Work task: After finding the line that contains "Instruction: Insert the" in the material below, print that line and all subsequent lines exactly, up to and including the last.

Supplied data:

----------------

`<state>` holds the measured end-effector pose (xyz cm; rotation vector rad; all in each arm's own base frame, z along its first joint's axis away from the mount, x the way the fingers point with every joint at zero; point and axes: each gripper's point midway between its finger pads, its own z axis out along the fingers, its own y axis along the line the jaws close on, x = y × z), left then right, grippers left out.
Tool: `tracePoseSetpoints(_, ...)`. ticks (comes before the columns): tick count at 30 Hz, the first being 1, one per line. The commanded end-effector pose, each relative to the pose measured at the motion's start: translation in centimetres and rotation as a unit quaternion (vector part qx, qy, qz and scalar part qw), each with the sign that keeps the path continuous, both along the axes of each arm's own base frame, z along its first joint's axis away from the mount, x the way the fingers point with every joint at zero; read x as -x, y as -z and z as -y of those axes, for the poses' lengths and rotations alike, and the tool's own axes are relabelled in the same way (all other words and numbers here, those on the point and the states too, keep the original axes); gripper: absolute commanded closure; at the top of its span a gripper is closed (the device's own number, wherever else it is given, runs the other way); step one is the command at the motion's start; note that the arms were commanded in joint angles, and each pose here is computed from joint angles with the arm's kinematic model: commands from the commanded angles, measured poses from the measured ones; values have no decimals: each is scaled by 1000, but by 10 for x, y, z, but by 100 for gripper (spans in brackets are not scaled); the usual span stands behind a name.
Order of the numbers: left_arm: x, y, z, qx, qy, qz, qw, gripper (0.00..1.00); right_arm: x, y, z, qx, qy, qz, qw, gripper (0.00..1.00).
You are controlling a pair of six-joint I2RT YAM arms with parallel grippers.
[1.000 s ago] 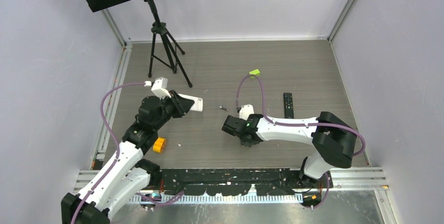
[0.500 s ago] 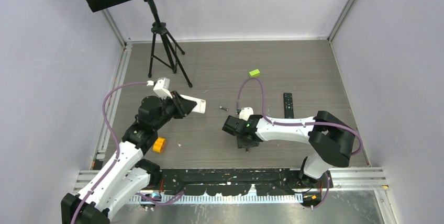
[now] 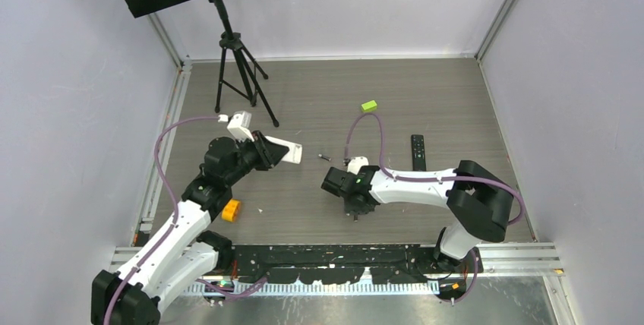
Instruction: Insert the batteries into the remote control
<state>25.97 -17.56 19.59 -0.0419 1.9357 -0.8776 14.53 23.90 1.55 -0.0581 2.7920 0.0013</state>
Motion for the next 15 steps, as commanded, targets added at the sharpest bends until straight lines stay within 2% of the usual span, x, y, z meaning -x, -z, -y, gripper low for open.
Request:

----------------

Solution to the problem:
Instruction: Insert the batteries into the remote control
<state>25.97 -17.56 19.59 -0.0419 1.9357 -0.8776 14.53 23.90 1.55 -0.0581 2.7920 0.0013</state>
Motion for the next 15 steps, as commanded, targets added at the sharpest bends until straight lines stay within 2% of the usual span, x, y, z meaning -x, -z, -y, gripper low for open.
Request:

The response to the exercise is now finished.